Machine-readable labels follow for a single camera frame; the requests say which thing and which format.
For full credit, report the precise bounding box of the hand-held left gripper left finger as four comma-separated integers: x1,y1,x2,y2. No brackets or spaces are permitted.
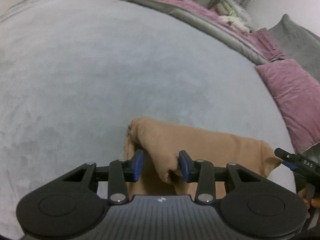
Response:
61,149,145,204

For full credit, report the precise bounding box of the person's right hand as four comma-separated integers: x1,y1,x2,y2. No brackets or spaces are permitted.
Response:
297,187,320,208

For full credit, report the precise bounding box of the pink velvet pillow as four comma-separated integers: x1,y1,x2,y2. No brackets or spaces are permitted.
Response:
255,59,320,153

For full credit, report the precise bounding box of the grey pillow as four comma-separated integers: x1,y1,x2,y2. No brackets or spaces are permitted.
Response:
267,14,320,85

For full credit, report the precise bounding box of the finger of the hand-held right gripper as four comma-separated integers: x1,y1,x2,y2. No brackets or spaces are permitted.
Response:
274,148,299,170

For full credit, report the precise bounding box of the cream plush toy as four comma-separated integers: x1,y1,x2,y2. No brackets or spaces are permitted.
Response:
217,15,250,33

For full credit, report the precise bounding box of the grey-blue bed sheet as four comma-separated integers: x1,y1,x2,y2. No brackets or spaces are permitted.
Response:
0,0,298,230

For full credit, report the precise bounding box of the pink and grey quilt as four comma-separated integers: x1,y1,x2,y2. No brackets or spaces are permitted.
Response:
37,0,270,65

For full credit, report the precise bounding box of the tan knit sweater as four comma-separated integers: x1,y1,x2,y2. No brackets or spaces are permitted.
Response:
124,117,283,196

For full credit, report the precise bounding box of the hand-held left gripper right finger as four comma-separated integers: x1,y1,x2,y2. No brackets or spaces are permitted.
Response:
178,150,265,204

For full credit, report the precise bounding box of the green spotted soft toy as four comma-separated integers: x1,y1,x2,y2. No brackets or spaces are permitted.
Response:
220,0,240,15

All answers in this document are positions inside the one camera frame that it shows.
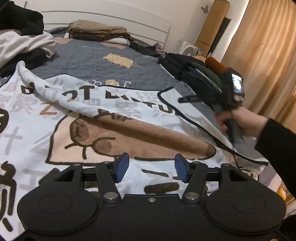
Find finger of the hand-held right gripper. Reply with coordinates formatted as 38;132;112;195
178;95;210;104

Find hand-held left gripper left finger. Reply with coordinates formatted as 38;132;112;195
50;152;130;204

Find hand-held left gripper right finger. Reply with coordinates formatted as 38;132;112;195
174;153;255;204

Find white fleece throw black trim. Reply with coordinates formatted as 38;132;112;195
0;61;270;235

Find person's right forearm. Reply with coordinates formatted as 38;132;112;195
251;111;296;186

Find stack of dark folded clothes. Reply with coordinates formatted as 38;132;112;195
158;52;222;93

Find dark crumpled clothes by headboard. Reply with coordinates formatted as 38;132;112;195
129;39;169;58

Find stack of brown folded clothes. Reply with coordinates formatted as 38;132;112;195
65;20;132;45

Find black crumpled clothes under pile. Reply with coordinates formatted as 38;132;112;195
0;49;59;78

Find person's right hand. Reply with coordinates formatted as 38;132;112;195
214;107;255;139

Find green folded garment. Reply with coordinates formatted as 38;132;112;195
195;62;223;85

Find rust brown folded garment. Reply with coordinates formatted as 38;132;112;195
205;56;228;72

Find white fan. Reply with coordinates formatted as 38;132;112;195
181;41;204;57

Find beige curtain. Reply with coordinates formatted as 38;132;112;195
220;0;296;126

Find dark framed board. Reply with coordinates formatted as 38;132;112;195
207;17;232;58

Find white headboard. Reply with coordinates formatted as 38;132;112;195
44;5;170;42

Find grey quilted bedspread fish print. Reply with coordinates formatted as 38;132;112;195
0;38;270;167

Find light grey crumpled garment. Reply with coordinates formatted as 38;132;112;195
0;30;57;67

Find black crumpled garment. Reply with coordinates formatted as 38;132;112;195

* **AIM OF THE EXERCISE**: Send back the listing exactly as it stands. Do not include the pictures.

* **SOLUTION**:
Machine-readable labels follow for a single camera frame; the requests say which thing and which format.
For full credit, report the precise bounding box of the hand-held left gripper left finger as four comma-separated integers: x1,y1,x2,y2. No brackets or spaces are permitted.
Response:
61,149,145,204

For full credit, report the precise bounding box of the person's right hand as four comma-separated integers: x1,y1,x2,y2. No brackets or spaces are permitted.
Response:
297,187,320,208

For full credit, report the precise bounding box of the pink velvet pillow as four comma-separated integers: x1,y1,x2,y2. No brackets or spaces are permitted.
Response:
255,59,320,153

For full credit, report the precise bounding box of the grey pillow as four comma-separated integers: x1,y1,x2,y2. No brackets or spaces are permitted.
Response:
267,14,320,85

For full credit, report the precise bounding box of the finger of the hand-held right gripper as four comma-separated integers: x1,y1,x2,y2. No brackets or spaces are permitted.
Response:
274,148,299,170

For full credit, report the precise bounding box of the cream plush toy as four comma-separated integers: x1,y1,x2,y2. No brackets or spaces are permitted.
Response:
217,15,250,33

For full credit, report the precise bounding box of the grey-blue bed sheet as four comma-separated integers: x1,y1,x2,y2. No brackets or spaces are permitted.
Response:
0,0,298,230

For full credit, report the precise bounding box of the pink and grey quilt as four comma-separated integers: x1,y1,x2,y2. No brackets or spaces are permitted.
Response:
37,0,270,65

For full credit, report the precise bounding box of the tan knit sweater as four comma-separated integers: x1,y1,x2,y2. No brackets or spaces are permitted.
Response:
124,117,283,196

For full credit, report the precise bounding box of the hand-held left gripper right finger as four comma-separated integers: x1,y1,x2,y2. No brackets or spaces are permitted.
Response:
178,150,265,204

For full credit, report the precise bounding box of the green spotted soft toy as four comma-separated integers: x1,y1,x2,y2. No brackets or spaces are permitted.
Response:
220,0,240,15

All answers in this document are positions inside the one camera frame that it shows.
Find finger of the hand-held right gripper. Reply with coordinates formatted as 38;132;112;195
178;95;210;104

Find hand-held left gripper left finger. Reply with coordinates formatted as 38;132;112;195
50;152;130;204

Find hand-held left gripper right finger. Reply with coordinates formatted as 38;132;112;195
174;153;255;204

Find white fleece throw black trim. Reply with coordinates formatted as 38;132;112;195
0;61;270;235

Find person's right forearm. Reply with coordinates formatted as 38;132;112;195
251;111;296;186

Find stack of dark folded clothes. Reply with coordinates formatted as 38;132;112;195
158;52;222;93

Find dark crumpled clothes by headboard. Reply with coordinates formatted as 38;132;112;195
129;39;169;58

Find stack of brown folded clothes. Reply with coordinates formatted as 38;132;112;195
65;20;132;45

Find black crumpled clothes under pile. Reply with coordinates formatted as 38;132;112;195
0;49;59;78

Find person's right hand. Reply with coordinates formatted as 38;132;112;195
214;107;255;139

Find green folded garment. Reply with coordinates formatted as 38;132;112;195
195;62;223;85

Find rust brown folded garment. Reply with coordinates formatted as 38;132;112;195
205;56;228;72

Find white fan. Reply with coordinates formatted as 38;132;112;195
181;41;204;57

Find beige curtain. Reply with coordinates formatted as 38;132;112;195
220;0;296;126

Find dark framed board. Reply with coordinates formatted as 38;132;112;195
207;17;232;58

Find white headboard. Reply with coordinates formatted as 38;132;112;195
44;5;170;42

Find grey quilted bedspread fish print. Reply with coordinates formatted as 38;132;112;195
0;38;270;167

Find light grey crumpled garment. Reply with coordinates formatted as 38;132;112;195
0;30;57;67

Find black crumpled garment. Reply with coordinates formatted as 38;132;112;195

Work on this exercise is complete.